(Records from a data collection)
********

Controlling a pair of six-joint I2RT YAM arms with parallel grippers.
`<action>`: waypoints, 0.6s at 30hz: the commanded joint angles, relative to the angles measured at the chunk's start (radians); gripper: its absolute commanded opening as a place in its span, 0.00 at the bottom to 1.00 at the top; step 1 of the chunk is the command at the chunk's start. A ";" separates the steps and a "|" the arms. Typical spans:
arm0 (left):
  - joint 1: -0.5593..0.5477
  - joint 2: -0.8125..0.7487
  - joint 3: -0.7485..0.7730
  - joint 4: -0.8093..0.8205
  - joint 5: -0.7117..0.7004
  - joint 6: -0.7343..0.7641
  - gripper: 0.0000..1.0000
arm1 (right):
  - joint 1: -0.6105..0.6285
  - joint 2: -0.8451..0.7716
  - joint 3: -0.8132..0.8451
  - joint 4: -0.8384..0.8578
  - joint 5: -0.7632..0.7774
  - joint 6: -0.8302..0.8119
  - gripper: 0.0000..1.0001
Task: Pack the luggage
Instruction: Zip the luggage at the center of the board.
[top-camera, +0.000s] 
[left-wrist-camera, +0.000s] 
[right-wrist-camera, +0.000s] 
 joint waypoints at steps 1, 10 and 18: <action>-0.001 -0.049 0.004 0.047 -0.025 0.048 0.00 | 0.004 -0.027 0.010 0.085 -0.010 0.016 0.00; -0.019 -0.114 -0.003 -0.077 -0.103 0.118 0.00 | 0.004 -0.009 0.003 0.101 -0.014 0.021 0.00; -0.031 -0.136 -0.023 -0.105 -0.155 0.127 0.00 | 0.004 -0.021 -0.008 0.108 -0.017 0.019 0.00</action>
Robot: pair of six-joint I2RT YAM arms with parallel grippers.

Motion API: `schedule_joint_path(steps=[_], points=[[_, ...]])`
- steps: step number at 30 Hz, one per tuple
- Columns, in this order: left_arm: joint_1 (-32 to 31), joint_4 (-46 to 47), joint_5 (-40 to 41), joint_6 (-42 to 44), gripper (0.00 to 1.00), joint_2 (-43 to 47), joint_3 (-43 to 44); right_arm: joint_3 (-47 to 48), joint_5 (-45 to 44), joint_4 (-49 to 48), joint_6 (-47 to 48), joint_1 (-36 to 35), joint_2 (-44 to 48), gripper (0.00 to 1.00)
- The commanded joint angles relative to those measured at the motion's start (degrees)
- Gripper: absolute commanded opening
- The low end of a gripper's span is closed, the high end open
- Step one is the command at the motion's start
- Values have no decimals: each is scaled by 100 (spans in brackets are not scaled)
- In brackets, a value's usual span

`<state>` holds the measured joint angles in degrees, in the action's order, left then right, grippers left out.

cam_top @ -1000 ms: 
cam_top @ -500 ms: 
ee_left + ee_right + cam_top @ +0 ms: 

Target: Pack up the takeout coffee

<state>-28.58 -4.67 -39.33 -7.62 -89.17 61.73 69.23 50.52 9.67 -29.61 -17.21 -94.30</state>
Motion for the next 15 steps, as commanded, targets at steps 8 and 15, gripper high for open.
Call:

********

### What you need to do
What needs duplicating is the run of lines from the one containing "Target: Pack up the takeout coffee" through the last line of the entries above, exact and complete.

### Reply
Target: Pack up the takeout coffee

<state>-28.58 -4.67 -39.33 -7.62 -89.17 61.73 69.23 50.52 9.67 -29.61 -17.21 -94.30</state>
Motion for the next 15 steps, as commanded, targets at steps 8 and 15, gripper high for open.
Call:

Work on this exercise has concluded.